#### Task statement
Exactly the lines from the beginning of the records to the line with "supposedly the yellow", both ends included, are to be given again, and pictures are to be left out.

── Data extract

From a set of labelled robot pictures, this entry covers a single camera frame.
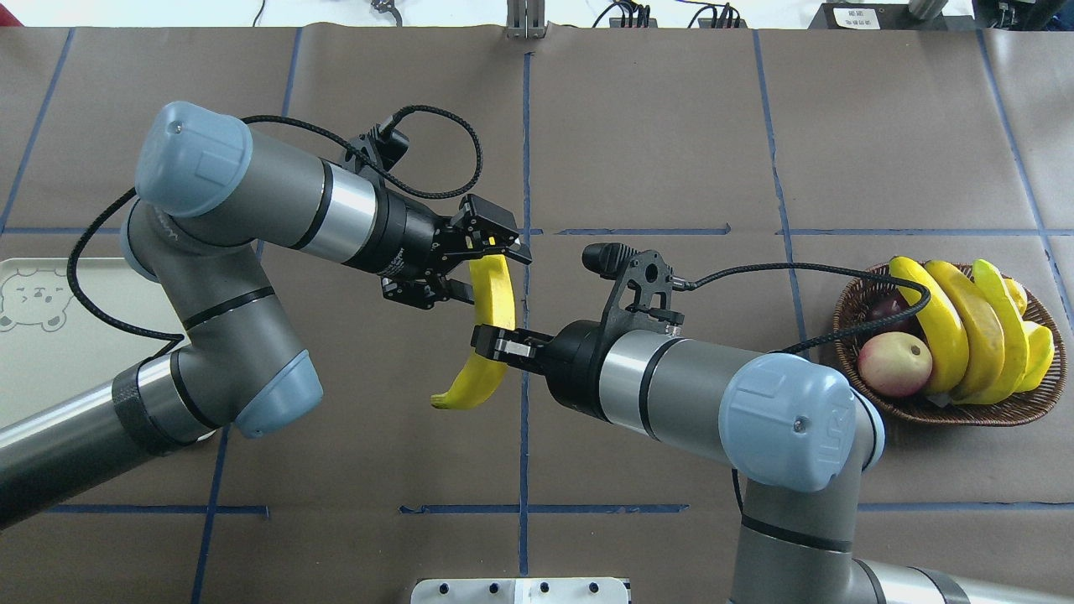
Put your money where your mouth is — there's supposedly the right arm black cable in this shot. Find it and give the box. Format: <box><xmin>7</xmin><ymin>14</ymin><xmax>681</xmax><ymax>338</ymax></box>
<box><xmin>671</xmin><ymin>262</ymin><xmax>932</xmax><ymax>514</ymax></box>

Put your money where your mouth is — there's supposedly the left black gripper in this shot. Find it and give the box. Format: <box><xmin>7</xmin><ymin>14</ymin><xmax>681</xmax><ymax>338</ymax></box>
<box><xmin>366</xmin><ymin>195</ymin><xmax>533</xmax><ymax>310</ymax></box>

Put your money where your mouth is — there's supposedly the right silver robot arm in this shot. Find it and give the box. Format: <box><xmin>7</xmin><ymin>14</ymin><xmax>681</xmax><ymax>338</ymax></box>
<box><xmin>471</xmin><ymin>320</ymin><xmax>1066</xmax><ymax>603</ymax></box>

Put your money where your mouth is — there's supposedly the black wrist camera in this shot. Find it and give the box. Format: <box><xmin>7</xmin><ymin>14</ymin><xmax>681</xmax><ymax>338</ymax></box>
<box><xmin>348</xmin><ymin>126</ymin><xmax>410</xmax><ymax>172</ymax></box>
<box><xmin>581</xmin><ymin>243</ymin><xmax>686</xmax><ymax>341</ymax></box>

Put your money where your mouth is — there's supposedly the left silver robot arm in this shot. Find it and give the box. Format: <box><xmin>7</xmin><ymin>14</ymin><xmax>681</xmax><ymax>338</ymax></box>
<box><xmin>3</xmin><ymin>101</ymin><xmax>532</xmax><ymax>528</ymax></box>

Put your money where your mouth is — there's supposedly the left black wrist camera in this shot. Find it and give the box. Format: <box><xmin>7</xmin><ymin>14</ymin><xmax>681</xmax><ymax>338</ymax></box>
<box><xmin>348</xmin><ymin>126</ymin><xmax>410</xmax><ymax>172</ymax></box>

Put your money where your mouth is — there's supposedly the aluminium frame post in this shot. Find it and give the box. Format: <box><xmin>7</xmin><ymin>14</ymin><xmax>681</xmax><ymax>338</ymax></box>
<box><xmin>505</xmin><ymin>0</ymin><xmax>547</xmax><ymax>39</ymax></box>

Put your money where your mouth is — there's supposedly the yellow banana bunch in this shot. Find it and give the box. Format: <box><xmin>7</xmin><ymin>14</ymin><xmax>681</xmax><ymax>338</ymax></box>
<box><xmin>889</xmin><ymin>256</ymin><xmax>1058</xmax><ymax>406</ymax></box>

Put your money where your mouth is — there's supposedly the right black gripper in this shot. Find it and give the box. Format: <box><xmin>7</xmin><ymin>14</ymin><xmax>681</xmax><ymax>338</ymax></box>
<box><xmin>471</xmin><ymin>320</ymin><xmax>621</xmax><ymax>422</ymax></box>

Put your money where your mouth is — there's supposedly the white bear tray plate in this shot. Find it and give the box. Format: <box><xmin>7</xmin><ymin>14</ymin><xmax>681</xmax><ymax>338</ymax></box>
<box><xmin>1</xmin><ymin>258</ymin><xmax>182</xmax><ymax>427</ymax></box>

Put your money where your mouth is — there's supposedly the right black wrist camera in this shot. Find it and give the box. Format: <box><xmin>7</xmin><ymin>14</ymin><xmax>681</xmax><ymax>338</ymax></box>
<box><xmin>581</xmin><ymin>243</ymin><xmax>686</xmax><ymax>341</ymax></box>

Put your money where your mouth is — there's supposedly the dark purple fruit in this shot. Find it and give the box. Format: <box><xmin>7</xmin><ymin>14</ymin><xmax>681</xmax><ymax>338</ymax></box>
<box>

────

#### Solution to this task
From a set of labelled robot pictures, this entry covers a single camera frame.
Put your money where your mouth is — there's supposedly the right arm black cable in this shot. Find it and give the box. Format: <box><xmin>7</xmin><ymin>14</ymin><xmax>681</xmax><ymax>338</ymax></box>
<box><xmin>671</xmin><ymin>262</ymin><xmax>932</xmax><ymax>514</ymax></box>

Put your money where your mouth is — there's supposedly the left black gripper in this shot. Find it and give the box. Format: <box><xmin>7</xmin><ymin>14</ymin><xmax>681</xmax><ymax>338</ymax></box>
<box><xmin>366</xmin><ymin>195</ymin><xmax>533</xmax><ymax>310</ymax></box>

Put your money where your mouth is — there's supposedly the right silver robot arm in this shot. Find it and give the box. Format: <box><xmin>7</xmin><ymin>14</ymin><xmax>681</xmax><ymax>338</ymax></box>
<box><xmin>471</xmin><ymin>320</ymin><xmax>1066</xmax><ymax>603</ymax></box>

Put your money where your mouth is — there's supposedly the black wrist camera in this shot. Find it and give the box. Format: <box><xmin>7</xmin><ymin>14</ymin><xmax>681</xmax><ymax>338</ymax></box>
<box><xmin>348</xmin><ymin>126</ymin><xmax>410</xmax><ymax>172</ymax></box>
<box><xmin>581</xmin><ymin>243</ymin><xmax>686</xmax><ymax>341</ymax></box>

Put your money where your mouth is — there's supposedly the left silver robot arm in this shot. Find it and give the box. Format: <box><xmin>7</xmin><ymin>14</ymin><xmax>681</xmax><ymax>338</ymax></box>
<box><xmin>3</xmin><ymin>101</ymin><xmax>532</xmax><ymax>528</ymax></box>

Put your money where your mouth is — there's supposedly the left black wrist camera in this shot. Find it and give the box. Format: <box><xmin>7</xmin><ymin>14</ymin><xmax>681</xmax><ymax>338</ymax></box>
<box><xmin>348</xmin><ymin>126</ymin><xmax>410</xmax><ymax>172</ymax></box>

Put your money where your mouth is — there's supposedly the aluminium frame post in this shot. Find it and give the box. Format: <box><xmin>7</xmin><ymin>14</ymin><xmax>681</xmax><ymax>338</ymax></box>
<box><xmin>505</xmin><ymin>0</ymin><xmax>547</xmax><ymax>39</ymax></box>

Put your money where your mouth is — there's supposedly the yellow banana bunch in this shot. Find it and give the box. Format: <box><xmin>7</xmin><ymin>14</ymin><xmax>681</xmax><ymax>338</ymax></box>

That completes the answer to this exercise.